_WORK INSTRUCTION_: Look in the listing below for the line that has "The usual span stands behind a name", then return it and each following line up to and including the one with "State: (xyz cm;", exactly and without pictures.
THE DATA Start Marker
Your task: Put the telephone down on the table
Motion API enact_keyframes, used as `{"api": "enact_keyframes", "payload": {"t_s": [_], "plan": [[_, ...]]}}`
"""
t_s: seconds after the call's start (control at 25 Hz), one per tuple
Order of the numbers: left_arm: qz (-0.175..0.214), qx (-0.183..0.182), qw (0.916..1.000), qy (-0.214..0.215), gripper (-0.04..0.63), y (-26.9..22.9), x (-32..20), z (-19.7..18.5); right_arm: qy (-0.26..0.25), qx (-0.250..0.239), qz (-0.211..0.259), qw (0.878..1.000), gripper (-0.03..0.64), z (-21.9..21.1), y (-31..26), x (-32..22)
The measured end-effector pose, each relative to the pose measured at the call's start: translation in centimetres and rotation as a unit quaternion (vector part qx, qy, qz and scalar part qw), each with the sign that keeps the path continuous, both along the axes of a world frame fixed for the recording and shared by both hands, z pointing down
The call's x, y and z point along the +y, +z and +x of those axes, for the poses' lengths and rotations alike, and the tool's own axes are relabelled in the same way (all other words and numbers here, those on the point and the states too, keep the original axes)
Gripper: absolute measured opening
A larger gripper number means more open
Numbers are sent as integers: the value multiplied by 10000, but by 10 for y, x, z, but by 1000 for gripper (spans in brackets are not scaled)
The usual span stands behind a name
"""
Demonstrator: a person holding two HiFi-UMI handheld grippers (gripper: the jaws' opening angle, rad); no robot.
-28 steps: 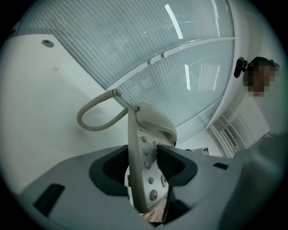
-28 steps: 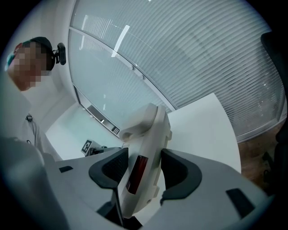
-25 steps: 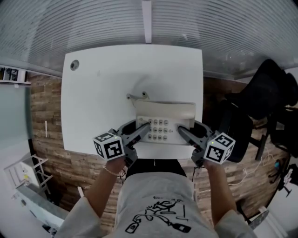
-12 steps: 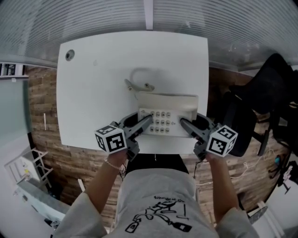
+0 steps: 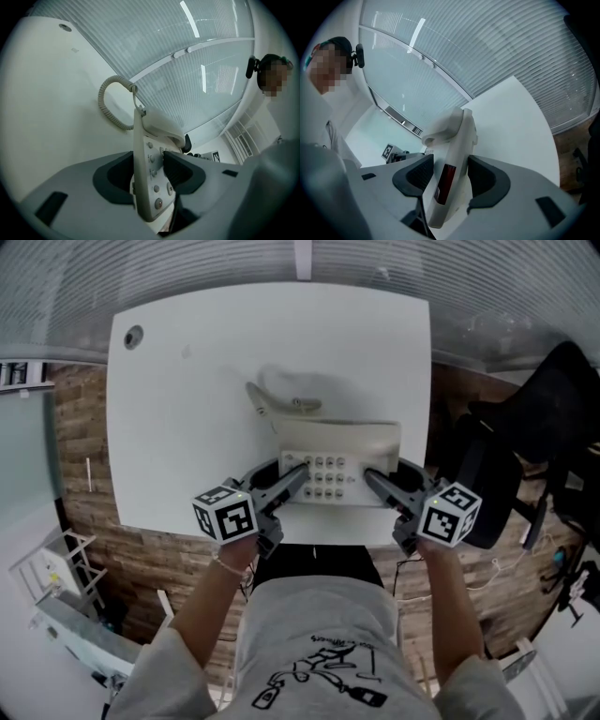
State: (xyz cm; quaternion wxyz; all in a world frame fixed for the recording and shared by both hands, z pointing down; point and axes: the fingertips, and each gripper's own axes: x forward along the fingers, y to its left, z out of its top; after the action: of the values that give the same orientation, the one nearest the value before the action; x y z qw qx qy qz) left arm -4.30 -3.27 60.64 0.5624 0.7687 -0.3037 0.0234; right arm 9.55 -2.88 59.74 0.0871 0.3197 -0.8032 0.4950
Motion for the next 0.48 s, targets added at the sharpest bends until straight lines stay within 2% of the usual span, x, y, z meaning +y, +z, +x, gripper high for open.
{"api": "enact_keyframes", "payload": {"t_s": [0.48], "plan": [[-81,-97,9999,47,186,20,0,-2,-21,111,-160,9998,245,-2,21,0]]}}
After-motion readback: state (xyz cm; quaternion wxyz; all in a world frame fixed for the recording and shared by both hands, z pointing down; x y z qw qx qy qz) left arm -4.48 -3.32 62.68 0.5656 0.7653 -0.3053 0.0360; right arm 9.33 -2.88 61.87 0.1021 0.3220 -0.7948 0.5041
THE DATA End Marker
_EXERCISE RESPONSE_:
The usual span stands behind a name
"""
Demonstrator: a person holding two HiFi-UMI handheld grippers (gripper: the jaws' opening angle, rad); no robot.
-28 steps: 
-28 steps: 
-25 steps: 
-12 steps: 
+0 steps: 
State: (xyz cm; quaternion wxyz; all in a world frame fixed for the recording and shared by both hands, z pointing down; point and axes: the fingertips, and each gripper's own axes: x forward along the fingers, y to its left, z out of its top; after the action: of the values that give the same orientation, the one nearest the value before the action; x y z qw qx qy qz) left arm -4.30 -3.27 60.64 0.5624 0.7687 -0.3037 0.0234; right arm 9.55 -2.88 59.74 0.0871 0.3197 -0.8032 0.4950

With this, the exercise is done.